### Requirement
Each line from the one that contains "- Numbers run" to the end of the material must be quoted exactly; include both end lines and nothing else.

### Data shown
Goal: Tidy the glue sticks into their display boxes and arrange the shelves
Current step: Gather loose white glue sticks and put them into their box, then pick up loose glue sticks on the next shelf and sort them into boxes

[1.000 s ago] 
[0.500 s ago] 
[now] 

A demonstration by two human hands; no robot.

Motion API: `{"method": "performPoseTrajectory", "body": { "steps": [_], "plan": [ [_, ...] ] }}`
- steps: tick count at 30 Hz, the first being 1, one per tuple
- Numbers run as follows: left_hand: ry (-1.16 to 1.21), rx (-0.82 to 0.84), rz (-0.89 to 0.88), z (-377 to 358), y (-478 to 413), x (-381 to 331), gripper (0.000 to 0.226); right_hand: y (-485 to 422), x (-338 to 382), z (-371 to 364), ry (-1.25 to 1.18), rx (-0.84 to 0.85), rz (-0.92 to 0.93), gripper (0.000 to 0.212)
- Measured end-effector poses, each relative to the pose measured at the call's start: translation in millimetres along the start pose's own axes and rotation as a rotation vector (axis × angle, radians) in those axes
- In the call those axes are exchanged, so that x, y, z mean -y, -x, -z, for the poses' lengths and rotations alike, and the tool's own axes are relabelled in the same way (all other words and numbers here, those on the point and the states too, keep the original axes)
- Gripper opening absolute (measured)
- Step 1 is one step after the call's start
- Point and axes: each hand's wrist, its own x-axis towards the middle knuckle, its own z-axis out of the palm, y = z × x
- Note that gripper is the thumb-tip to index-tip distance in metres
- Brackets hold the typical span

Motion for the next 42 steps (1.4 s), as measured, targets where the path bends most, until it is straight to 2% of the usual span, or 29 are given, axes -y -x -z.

### Solution to this exercise
- Numbers run as follows: left_hand: ry (-1.16 to 1.21), rx (-0.82 to 0.84), rz (-0.89 to 0.88), z (-377 to 358), y (-478 to 413), x (-381 to 331), gripper (0.000 to 0.226); right_hand: y (-485 to 422), x (-338 to 382), z (-371 to 364), ry (-1.25 to 1.18), rx (-0.84 to 0.85), rz (-0.92 to 0.93), gripper (0.000 to 0.212)
- Measured end-effector poses, each relative to the pose measured at the call's start: translation in millimetres along the start pose's own axes and rotation as a rotation vector (axis × angle, radians) in those axes
- In the call those axes are exchanged, so that x, y, z mean -y, -x, -z, for the poses' lengths and rotations alike, and the tool's own axes are relabelled in the same way (all other words and numbers here, those on the point and the states too, keep the original axes)
- Gripper opening absolute (measured)
- Step 1 is one step after the call's start
- Point and axes: each hand's wrist, its own x-axis towards the middle knuckle, its own z-axis out of the palm, y = z × x
- Note that gripper is the thumb-tip to index-tip distance in metres
- Brackets hold the typical span

Motion for the next 42 steps (1.4 s), as measured, targets where the path bends most, until it is straight to 2% of the usual span, or 29 are given, axes -y -x -z.

What was produced is the complete output.